“你到底想要说什么!”他话里是强压不住的怒。
“二表哥是不是想问她为什么会那么做是不是!自然是因为素素看见那位林小姐背着二表哥和另外一个男人偷|情被我发现了,结果恼羞成怒之下想要杀了我灭口,要不然二表哥怎么可能会找不到她人,甚至你心心念念的那个人此刻早就随着她的那位好姘头离开了江南!”
“素素只是不希望二表哥一直被那个表里不一的女人给瞒在鼓里!何况那个女人本就是个水性杨花的主,往日里趁着二表哥不在的时候不知道和多少男人勾搭在了一起。”
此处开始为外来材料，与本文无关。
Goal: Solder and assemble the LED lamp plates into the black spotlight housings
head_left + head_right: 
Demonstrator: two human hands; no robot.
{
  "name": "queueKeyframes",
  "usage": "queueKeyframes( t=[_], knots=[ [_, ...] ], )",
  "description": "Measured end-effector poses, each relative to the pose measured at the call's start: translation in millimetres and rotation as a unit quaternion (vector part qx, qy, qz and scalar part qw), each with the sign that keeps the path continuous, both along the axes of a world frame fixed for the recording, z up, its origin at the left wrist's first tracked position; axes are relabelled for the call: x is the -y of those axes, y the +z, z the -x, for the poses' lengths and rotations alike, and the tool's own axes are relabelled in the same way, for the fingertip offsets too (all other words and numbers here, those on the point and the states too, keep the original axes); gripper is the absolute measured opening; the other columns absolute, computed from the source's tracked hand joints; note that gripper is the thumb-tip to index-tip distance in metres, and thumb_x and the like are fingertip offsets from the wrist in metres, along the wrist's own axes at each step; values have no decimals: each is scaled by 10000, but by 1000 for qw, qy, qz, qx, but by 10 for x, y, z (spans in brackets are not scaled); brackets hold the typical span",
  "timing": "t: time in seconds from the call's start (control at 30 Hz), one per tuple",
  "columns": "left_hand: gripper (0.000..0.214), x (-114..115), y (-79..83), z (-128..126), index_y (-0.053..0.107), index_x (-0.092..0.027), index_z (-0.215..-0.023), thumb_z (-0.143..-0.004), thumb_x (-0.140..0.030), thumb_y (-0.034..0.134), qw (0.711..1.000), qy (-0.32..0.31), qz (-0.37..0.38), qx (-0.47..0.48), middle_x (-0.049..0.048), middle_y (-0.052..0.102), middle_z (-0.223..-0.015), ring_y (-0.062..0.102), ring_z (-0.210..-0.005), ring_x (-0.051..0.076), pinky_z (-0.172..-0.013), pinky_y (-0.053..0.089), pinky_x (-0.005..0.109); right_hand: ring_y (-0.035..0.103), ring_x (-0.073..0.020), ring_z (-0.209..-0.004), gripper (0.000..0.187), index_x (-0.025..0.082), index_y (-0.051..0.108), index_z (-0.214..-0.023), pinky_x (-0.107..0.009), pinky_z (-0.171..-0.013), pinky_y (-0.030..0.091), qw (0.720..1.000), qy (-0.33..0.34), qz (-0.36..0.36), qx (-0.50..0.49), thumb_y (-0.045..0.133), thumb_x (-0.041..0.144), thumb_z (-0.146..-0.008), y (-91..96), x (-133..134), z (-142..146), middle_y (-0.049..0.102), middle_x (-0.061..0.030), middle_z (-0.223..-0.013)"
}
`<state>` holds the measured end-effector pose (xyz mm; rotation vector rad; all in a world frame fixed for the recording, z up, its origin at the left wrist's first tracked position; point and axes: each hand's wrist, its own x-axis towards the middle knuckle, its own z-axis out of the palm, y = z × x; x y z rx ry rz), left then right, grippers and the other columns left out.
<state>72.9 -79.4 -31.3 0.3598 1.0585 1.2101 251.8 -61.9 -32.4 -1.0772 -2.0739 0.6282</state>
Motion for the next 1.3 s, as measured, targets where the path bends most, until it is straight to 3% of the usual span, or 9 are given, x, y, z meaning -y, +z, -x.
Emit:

“怎么可能,她怎么会走,她又怎么可能会背叛我。”双目猩红,舌尖咬破尝到浓重铁腥味的顾远宁怎么可能会单纯的相信她的一面之词。
毕竟她是什么性子的人,他不是在清楚不过吗。
“素素本来也是不相信的,可是二表哥你认为素素会骗你不成。”话未至,泪先流的殷素素伸出她先前被咬得血肉模糊的手臂,更试图的想要让他看清楚事实。
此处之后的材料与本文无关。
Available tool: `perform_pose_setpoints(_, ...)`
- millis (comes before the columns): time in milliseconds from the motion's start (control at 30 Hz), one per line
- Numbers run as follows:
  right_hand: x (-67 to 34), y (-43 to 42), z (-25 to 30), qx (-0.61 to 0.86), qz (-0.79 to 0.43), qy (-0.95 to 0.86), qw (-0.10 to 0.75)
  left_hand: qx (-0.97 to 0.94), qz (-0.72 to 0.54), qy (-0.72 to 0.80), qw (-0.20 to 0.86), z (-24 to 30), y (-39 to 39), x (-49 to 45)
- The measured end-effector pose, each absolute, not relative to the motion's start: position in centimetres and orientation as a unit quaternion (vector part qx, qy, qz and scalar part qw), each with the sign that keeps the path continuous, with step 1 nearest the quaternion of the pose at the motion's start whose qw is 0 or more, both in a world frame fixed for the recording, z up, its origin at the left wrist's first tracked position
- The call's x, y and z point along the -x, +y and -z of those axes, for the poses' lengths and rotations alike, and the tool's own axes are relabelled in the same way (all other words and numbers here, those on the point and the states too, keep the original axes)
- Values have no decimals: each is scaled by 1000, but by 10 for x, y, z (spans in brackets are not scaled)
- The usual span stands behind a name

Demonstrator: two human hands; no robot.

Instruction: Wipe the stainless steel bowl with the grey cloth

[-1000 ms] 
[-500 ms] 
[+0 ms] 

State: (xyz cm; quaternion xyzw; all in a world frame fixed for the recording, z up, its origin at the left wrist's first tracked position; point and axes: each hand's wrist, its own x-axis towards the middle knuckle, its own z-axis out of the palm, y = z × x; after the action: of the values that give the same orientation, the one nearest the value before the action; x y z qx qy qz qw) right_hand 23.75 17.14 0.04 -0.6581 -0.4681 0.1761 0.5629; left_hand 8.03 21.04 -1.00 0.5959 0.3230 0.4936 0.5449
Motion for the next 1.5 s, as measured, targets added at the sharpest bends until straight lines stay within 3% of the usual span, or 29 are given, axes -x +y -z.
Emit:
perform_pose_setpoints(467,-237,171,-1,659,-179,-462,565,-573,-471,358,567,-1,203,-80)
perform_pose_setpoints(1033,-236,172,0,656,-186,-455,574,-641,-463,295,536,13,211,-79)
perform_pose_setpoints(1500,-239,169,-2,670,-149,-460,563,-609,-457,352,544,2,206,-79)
“那个女人本就不喜欢你,否则她怎么会和其他男人勾搭在一起,更不愿意生下二表哥的孩子!二表哥若是不信我,大可以问府里的其他人作证,看素素说的到底是真是假!”她说话间,便将藏在袖袋中,一张上写了得成比目何辞死,愿作鸳鸯不羡仙的薛涛笺。
行笔之间如水落无痕,岚烟缥缈的梅花小楷不正是出自林言欢之手吗,可他也确实从未得知过这张纸的存在。
“事到如今,表哥难道还要自欺欺人吗!”
“不会,她怎么可能不喜欢我,她要是不喜欢我怎么可能会千里迢迢的从岭南嫁到江南。”明明早上还相互依偎的二人,怎么可能会在傍晚时令他遭到如此噩耗。
原本停下的雨,此刻再次淅沥沥的落下,配合着远处黛青岚烟,竟给人一种不真实。